» PROBLEM TO SOLVE
Write only the number of lines in the data that include the word "black".

(Records contained in a dataset)
▬▬▬

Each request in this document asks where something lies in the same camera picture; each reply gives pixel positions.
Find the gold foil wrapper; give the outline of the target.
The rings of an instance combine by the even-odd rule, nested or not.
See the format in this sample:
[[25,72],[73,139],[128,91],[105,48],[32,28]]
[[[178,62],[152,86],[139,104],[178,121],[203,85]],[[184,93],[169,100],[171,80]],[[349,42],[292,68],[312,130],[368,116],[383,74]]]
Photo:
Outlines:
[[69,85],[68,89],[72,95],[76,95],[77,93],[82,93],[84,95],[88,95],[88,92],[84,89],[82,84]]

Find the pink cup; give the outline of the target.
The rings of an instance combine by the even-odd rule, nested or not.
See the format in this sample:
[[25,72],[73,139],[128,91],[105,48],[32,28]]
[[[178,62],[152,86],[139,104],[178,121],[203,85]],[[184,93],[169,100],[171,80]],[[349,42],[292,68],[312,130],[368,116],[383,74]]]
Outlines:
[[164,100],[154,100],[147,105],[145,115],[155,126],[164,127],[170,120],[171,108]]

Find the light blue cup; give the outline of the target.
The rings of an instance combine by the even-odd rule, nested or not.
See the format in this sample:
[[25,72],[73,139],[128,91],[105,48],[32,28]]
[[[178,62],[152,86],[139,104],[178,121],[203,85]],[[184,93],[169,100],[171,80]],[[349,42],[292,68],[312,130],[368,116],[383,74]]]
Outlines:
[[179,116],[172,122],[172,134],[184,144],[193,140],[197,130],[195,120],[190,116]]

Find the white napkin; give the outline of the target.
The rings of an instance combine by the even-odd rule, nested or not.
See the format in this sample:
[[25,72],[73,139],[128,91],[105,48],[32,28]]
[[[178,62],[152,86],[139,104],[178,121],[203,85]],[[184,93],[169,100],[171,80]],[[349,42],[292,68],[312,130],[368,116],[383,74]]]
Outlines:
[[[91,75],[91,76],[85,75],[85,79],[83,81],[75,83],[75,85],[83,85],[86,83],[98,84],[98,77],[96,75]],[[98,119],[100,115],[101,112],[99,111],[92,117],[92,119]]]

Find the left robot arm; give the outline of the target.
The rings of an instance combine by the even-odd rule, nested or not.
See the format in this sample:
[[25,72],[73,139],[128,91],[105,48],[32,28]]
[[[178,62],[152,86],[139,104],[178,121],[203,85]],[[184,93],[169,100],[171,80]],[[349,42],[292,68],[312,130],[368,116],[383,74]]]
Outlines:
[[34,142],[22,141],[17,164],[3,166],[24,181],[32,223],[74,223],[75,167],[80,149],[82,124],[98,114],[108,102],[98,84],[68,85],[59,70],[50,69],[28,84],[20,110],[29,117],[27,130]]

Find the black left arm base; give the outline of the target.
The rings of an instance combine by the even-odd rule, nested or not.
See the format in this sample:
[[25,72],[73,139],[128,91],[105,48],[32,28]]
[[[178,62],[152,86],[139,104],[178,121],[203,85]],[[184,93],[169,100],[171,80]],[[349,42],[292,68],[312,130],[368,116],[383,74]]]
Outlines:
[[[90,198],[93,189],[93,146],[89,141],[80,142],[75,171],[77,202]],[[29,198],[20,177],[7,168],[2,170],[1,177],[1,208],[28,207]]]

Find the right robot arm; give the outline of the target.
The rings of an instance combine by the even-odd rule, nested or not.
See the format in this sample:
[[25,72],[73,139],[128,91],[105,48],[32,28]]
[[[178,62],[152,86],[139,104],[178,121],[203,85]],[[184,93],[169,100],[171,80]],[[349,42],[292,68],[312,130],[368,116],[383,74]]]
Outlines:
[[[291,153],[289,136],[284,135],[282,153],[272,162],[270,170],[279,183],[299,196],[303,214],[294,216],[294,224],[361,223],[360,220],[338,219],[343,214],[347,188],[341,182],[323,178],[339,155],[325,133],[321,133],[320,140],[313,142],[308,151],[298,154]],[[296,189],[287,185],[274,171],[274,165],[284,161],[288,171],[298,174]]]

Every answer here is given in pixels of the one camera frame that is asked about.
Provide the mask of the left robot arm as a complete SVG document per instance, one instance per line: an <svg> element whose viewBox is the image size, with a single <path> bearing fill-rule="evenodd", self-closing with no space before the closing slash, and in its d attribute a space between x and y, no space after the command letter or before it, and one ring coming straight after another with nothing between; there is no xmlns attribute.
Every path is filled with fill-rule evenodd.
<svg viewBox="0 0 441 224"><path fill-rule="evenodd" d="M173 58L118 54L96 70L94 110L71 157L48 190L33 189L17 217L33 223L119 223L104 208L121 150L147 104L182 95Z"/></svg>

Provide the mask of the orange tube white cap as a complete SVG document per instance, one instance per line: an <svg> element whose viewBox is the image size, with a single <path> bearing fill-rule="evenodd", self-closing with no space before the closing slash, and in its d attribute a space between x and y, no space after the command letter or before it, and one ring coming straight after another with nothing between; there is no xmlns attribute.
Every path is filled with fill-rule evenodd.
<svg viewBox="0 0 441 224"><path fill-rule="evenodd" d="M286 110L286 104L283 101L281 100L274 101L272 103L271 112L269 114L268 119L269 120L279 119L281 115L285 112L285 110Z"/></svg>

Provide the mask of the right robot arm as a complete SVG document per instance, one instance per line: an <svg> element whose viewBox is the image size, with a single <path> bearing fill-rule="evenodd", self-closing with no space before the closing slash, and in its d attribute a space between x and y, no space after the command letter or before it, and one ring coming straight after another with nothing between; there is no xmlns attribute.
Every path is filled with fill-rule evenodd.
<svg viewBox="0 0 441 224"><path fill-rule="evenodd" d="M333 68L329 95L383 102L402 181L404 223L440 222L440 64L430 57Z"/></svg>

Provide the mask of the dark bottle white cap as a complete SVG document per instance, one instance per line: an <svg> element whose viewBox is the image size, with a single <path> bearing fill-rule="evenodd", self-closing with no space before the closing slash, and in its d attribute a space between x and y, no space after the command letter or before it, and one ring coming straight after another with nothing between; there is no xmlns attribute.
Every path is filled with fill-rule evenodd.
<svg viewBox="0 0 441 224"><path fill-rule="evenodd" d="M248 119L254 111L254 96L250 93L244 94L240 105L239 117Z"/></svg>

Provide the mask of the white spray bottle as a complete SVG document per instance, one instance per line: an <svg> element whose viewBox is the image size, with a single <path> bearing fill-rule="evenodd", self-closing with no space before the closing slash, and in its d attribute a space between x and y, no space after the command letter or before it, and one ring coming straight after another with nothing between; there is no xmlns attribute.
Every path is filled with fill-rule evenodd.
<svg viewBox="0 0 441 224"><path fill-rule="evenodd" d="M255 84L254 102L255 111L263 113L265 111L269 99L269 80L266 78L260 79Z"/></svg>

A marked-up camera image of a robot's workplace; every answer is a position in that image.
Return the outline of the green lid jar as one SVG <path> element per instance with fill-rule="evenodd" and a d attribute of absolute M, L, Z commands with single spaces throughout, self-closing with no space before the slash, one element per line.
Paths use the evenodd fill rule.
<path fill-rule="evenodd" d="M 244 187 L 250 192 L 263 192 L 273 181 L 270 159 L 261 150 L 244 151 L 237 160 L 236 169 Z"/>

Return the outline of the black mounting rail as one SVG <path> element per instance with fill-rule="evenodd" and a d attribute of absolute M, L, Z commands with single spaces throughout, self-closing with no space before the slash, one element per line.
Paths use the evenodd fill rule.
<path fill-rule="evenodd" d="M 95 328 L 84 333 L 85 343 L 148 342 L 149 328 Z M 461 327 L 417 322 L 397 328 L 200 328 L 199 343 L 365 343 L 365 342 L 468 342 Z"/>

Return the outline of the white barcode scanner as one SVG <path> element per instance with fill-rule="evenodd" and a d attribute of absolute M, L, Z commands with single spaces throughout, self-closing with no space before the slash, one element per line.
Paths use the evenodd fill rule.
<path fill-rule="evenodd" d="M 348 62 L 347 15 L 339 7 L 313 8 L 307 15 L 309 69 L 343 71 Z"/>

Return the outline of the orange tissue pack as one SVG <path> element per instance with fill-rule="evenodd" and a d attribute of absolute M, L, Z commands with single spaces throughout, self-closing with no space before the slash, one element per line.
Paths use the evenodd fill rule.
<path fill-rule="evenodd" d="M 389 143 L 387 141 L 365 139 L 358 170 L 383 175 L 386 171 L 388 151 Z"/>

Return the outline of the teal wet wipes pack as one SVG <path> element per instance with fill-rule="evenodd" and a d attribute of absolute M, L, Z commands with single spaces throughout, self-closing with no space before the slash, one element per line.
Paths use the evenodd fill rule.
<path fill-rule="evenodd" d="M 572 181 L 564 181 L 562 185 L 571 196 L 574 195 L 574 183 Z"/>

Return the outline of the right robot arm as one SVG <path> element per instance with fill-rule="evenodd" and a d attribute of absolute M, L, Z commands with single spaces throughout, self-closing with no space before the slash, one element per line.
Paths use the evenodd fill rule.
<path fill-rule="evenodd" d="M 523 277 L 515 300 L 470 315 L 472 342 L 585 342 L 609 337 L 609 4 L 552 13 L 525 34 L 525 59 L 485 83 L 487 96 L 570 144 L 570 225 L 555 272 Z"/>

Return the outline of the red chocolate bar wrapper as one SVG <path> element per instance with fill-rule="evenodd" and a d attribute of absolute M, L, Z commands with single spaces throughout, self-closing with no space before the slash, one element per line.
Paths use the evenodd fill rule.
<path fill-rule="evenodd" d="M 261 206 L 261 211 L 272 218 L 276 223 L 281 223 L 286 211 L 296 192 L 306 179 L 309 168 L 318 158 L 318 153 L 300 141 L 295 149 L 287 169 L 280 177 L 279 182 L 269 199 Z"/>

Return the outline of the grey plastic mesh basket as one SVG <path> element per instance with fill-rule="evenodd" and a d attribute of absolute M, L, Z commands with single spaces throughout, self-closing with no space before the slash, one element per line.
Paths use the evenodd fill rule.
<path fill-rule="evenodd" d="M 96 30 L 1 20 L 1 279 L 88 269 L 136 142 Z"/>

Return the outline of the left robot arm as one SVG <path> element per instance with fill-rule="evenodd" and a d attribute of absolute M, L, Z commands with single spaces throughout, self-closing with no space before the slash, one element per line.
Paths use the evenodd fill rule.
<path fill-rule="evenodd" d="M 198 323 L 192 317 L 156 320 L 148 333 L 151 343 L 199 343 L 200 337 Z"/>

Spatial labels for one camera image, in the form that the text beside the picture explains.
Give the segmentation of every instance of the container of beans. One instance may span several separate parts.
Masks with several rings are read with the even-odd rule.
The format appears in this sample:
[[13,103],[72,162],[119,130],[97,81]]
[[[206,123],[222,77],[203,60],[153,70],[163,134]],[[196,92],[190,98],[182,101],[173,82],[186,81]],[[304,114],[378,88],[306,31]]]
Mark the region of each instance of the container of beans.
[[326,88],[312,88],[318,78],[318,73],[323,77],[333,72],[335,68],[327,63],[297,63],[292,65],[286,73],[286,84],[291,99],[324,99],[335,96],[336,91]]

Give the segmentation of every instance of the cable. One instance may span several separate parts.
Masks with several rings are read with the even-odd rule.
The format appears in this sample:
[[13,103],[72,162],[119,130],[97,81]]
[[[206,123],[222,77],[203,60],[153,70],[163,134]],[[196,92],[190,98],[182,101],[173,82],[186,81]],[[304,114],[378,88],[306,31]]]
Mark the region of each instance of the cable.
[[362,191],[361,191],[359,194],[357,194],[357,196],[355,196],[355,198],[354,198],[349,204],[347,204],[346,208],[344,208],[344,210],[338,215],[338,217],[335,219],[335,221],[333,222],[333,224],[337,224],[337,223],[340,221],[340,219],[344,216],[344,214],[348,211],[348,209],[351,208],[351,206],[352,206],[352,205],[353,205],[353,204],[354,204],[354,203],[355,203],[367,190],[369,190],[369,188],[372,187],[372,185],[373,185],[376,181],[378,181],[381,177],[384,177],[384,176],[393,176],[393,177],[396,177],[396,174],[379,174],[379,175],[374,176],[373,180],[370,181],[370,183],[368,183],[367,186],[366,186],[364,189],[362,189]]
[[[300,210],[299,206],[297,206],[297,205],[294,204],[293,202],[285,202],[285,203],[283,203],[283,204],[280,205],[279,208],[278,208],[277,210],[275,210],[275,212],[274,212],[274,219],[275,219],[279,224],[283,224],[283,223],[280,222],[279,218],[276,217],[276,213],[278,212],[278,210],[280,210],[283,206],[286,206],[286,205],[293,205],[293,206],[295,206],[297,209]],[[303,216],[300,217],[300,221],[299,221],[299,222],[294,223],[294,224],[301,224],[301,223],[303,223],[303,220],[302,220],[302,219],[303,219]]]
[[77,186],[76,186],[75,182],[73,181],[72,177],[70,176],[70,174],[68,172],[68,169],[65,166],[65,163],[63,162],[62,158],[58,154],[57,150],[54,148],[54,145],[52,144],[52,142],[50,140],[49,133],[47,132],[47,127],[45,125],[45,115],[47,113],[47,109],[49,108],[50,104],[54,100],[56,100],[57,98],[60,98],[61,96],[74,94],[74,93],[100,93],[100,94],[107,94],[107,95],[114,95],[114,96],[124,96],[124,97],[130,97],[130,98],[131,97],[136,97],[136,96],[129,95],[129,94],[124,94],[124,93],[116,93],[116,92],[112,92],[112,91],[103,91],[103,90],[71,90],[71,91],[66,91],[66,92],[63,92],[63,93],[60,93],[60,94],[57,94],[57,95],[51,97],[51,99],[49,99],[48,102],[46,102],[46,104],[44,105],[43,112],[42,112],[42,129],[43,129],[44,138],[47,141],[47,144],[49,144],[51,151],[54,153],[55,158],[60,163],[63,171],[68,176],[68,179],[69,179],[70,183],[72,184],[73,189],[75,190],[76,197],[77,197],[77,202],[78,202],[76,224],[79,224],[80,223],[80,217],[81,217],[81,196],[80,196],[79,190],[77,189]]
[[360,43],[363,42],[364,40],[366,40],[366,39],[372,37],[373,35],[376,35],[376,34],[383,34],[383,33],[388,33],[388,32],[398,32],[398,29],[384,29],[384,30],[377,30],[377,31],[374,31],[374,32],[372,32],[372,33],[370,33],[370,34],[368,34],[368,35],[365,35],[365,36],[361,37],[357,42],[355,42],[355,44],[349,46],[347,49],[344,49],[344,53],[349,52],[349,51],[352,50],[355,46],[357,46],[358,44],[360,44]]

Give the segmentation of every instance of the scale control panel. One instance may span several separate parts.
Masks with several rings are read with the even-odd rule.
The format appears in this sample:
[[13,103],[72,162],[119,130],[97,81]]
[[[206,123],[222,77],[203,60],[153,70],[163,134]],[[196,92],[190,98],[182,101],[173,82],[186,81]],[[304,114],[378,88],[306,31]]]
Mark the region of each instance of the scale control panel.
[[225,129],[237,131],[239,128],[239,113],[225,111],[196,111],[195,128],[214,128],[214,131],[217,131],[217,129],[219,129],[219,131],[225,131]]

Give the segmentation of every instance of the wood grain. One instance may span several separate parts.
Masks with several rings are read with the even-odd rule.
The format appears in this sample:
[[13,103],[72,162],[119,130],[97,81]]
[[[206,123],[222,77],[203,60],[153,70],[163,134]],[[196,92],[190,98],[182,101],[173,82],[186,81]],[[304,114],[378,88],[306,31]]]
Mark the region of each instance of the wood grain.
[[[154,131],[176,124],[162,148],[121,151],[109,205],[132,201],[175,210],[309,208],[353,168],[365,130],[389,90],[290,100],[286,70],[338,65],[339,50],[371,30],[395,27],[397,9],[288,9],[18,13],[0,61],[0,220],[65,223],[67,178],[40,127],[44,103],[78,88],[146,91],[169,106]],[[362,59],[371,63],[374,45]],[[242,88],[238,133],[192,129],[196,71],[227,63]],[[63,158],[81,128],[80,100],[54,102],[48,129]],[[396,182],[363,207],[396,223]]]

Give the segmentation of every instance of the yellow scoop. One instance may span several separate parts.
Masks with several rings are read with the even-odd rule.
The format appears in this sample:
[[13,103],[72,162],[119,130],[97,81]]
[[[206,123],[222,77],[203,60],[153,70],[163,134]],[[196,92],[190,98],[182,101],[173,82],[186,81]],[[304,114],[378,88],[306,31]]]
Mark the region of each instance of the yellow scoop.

▬▬▬

» EXERCISE OUTPUT
2